Print, from the listing below, the lines starting at the line containing "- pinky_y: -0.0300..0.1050" and ending at the line containing "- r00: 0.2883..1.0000", exactly as they stand, and print nothing else.

§ **Dataset extract**
★ ★ ★

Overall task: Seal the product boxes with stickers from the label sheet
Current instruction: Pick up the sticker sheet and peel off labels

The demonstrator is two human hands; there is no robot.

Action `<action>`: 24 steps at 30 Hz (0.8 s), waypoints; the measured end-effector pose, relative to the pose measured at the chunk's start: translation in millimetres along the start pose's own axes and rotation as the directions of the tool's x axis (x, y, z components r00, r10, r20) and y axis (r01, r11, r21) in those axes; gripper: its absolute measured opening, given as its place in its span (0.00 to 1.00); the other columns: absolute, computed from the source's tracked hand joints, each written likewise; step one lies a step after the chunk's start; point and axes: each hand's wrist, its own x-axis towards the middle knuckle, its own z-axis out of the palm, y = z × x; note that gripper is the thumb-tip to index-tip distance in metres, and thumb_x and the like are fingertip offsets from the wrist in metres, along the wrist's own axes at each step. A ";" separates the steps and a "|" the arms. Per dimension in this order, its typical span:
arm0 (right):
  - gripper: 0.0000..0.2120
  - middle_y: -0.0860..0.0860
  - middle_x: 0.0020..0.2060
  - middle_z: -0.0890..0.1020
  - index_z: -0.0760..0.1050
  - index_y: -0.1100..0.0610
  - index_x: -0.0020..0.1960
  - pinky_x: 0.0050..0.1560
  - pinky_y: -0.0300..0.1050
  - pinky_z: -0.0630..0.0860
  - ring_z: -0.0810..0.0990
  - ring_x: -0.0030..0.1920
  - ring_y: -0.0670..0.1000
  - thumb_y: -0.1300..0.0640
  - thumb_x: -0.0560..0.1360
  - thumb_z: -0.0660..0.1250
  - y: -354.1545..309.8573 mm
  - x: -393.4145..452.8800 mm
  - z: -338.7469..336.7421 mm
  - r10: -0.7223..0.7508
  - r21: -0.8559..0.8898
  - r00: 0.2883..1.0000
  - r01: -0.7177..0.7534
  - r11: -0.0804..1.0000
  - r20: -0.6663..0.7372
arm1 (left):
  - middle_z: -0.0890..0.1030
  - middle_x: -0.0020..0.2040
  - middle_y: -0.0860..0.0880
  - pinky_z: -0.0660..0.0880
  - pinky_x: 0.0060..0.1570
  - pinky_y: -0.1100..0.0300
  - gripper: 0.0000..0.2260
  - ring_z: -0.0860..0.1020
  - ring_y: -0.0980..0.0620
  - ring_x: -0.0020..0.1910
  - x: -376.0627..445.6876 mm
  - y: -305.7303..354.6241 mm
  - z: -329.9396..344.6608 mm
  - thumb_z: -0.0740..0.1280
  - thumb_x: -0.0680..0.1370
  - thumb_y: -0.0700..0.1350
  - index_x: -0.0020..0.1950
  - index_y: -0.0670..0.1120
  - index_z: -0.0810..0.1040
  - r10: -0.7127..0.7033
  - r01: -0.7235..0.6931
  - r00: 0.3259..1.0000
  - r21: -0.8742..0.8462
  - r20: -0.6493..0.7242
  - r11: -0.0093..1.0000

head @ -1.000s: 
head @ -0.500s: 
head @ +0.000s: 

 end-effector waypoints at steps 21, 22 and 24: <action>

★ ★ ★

§ **Result of the exercise**
  - pinky_y: -0.0300..0.1050
  - pinky_z: -0.0630..0.0860
  - ring_z: -0.0810..0.0990
  - ring_x: -0.0030..0.1920
  - ring_y: -0.0670..0.1000
  - thumb_y: -0.1300..0.0640
  - thumb_x: -0.0560..0.1360
  - thumb_z: -0.0660..0.1250
  - y: -354.1545..309.8573 mm
  - x: -393.4145..452.8800 mm
  - z: -338.7469..336.7421 mm
  - r10: -0.7223..0.7508
  - r21: -0.8559..0.8898
  - r00: 0.2883..1.0000

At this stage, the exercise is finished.